Condition: Systemic blockage or high fragility.

Trigger if ANY of:

  • WHI < 0.50
  • BR > 0.40
  • DD > 1.0
  • SPR > 0.40
  • PEP < 0.30
  • CPI = 1 (cycle present)
  • Large clusters of mutually blocked streams

Interpretation:

  • Serial execution dominates
  • High coordination overhead
  • Cascading delays likely
  • Timeline unreliable

Required action:

Immediate optimization at the planning layer.
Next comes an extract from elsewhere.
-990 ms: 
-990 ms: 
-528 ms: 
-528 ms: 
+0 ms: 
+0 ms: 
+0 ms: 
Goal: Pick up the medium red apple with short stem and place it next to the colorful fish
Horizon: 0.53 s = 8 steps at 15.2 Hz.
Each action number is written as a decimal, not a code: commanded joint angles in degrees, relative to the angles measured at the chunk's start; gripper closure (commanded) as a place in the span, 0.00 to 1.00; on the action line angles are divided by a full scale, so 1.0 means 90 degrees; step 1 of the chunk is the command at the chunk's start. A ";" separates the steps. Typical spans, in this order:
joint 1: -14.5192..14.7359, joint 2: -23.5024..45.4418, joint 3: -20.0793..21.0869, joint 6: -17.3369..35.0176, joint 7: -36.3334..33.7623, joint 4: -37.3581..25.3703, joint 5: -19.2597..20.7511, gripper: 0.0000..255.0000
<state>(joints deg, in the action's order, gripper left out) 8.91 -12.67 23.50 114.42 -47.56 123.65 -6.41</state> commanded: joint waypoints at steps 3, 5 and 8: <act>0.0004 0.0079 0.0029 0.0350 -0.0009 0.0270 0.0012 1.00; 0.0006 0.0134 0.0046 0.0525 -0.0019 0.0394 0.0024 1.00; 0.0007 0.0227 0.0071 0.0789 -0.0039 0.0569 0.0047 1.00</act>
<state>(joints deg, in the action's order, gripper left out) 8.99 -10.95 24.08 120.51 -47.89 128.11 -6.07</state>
8. Circular Dependency Handling

Circular dependencies are treated as critical defects because they imply:

  • No feasible execution order
  • Deadlock or hidden assumptions
  • Planning inconsistency

Detection must use graph cycle detection (e.g., DFS or topological sort failure).


WHI should be used for:

  • Program governance dashboards
  • Planning reviews
  • Architecture decisions
  • Early risk detection
  • Automated orchestration systems
  • AI-assisted planning tools

WHI is not a performance metric for individuals.


10. Design Principles

The metric system is designed to be:

  • Domain-agnostic
  • Scalable
  • Resistant to gaming
  • Actionable
  • Explainable via drilldown
  • Compatible with automated systems
  • Suitable for long-lived programs

11. Summary

The Workstream Health Index provides a quantitative measure of how effectively an organization structures work for parallel execution and stable progress.

It captures both:

  • Structural design quality
  • Operational flow conditions

By combining graph properties with status information, WHI enables proactive management of coordination complexity.